João Monlevade conviveu, nos últimos 37 dias, com três homicídios consumados. Todos em vias públicas. Após um longo período sem esses crimes, o número é preocupante. Até pouco tempo, a cidade figurava entre as mais seguras de Minas Gerais. Inclusive, com altos índices de resolução de delitos. Mas os últimos casos acendem um alerta sobre a segurança pública que deve ser tratada como prioridade pelas autoridades.
Até o momento, dos três assassinatos registrados, apenas um autor foi preso, mas todos os crimes tiveram os suspeitos identificados. Ressalta-se que a cada crime sem solução, alimenta-se a sensação de impunidade e fragiliza-se a confiança da população nas instituições, além de aumentar a sensação de insegurança.

Apesar disso, o presidente da Câmara, Fernando Linhares (Podemos), que também é investigador da Polícia Civil, pediu serenidade e confiança no trabalho das forças de segurança. Ele usou a tribuna do Legislativo nesta semana e fez um apelo legítimo. Mas é preciso lembrar: a confiança da sociedade só se consolida quando os crimes não ficam impunes.
O combate à criminalidade exige investigação ágil. Para tanto, é importante a integração entre os órgãos de segurança e participação da comunidade, que pode denunciar os suspeitos através de canais que asseguram o anonimato. Além disso, o cidadão precisa sentir que sua cidade é segura e que quem comete crimes será responsabilizado.
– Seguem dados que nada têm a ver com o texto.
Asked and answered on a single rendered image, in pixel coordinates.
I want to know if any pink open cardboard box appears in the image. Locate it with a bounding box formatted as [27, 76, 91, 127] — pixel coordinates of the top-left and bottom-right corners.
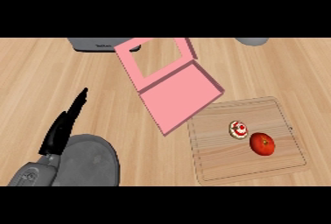
[113, 38, 226, 137]

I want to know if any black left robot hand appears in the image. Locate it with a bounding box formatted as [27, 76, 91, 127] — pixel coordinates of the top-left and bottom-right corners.
[36, 87, 88, 157]

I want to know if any red tomato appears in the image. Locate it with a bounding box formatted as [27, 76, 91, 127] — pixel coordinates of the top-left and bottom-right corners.
[248, 132, 276, 157]

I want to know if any grey rounded object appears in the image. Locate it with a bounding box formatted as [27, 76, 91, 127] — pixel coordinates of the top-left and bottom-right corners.
[233, 38, 270, 47]

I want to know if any grey appliance with label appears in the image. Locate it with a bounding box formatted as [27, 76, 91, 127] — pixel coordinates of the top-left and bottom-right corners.
[66, 38, 141, 53]

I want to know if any wooden cutting board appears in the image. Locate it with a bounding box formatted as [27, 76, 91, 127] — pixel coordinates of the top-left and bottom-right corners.
[186, 96, 311, 186]

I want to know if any white red-topped cupcake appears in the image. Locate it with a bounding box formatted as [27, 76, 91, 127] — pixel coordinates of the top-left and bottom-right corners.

Mais do que números, estamos falando de vidas perdidas e famílias enlutadas. João Monlevade não pode se acostumar com a violência. Que os recentes casos sirvam de alerta e que as autoridades reforcem o compromisso de manter nossa cidade no patamar de tranquilidade que sempre a caracterizou. Não se pode normatizar a violência e nem a demora para que a Justiça seja feita.